▸ **What you need to do**: Only the text should come through, so restate the listing exactly and drop its images.

▸ **Collected data**:
+ + + + +

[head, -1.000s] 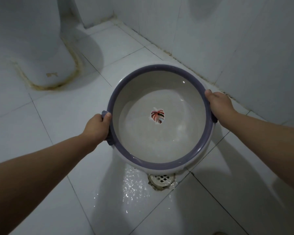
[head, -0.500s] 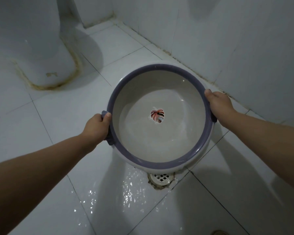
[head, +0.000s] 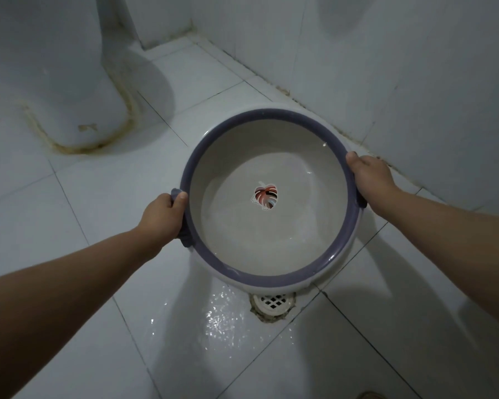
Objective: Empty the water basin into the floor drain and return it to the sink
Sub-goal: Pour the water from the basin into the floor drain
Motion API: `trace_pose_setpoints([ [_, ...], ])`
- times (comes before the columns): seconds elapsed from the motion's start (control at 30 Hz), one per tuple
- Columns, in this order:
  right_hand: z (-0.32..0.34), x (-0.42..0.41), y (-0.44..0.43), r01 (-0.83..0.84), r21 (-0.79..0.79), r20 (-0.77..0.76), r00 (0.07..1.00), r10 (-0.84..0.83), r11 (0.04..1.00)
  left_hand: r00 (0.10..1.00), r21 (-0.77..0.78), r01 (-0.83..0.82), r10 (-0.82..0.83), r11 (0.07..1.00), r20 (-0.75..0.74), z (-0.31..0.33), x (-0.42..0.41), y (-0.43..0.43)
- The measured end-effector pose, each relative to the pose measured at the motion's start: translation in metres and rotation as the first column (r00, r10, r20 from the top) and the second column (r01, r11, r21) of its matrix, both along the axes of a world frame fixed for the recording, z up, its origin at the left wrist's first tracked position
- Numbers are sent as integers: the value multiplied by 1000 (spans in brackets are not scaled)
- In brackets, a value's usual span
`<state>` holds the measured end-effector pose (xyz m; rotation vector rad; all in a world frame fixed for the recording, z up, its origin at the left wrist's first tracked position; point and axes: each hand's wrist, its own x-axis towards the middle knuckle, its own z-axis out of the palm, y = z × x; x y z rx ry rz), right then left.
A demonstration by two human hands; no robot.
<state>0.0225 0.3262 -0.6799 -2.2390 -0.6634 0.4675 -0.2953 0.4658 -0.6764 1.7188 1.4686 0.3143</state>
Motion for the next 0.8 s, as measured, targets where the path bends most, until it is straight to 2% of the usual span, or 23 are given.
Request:
trace_pose_setpoints([
  [0.8, -6, 2, 2, 1, 10, -30, 1000, 0, 1000, 999, -35, 12, -11, 999, 34, -7, -2, 3],
])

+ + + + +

▸ **Reply to the task**:
[head, -1.000s] 
[head, -0.500s] 
[head, +0.000s] 
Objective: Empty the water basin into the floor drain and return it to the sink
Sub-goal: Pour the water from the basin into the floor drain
Motion API: `trace_pose_setpoints([ [_, ...], ])`
- times (comes before the columns): seconds elapsed from the motion's start (control at 30 Hz), one per tuple
- Columns, in this order:
  right_hand: z (-0.32..0.34), x (-0.42..0.41), y (-0.44..0.43), r01 (-0.83..0.84), r21 (-0.79..0.79), r20 (-0.77..0.76), r00 (0.07..1.00), r10 (-0.84..0.83), r11 (0.04..1.00)
  left_hand: r00 (0.10..1.00), r21 (-0.77..0.78), r01 (-0.83..0.82), r10 (-0.82..0.83), r11 (0.07..1.00), r20 (-0.75..0.74), z (-0.31..0.33), x (-0.42..0.41), y (-0.43..0.43)
- The measured end-effector pose, each relative to the pose measured at the motion's start: translation in metres and rotation as the first column (r00, r10, r20 from the top) and the second column (r01, r11, r21) of its matrix, both along the axes of a world frame fixed for the recording, z up, its origin at the left wrist's first tracked position
- Numbers are sent as integers: the value multiplied by 1000 (spans in brackets are not scaled)
- In brackets, a value's usual span
`<state>` holds the measured end-effector pose (xyz m; rotation vector rad; all in a world frame fixed for the recording, z up, its origin at the left wrist's first tracked position; point and axes: each hand's wrist, its own x-axis towards the middle knuckle, its own z-axis out of the palm, y = z × x; x y z rx ry rz), right then left.
A demonstration by two human hands; no robot.
<state>0.0225 0.3262 -0.6799 -2.2390 -0.6634 0.4675 -0.2953 0.4658 -0.6764 1.7188 1.4686 0.3143</state>
Motion for the next 0.8 s, as measured, targets where the path bends most, until it is straight to 2% of the usual span, or 23 are given.
Request:
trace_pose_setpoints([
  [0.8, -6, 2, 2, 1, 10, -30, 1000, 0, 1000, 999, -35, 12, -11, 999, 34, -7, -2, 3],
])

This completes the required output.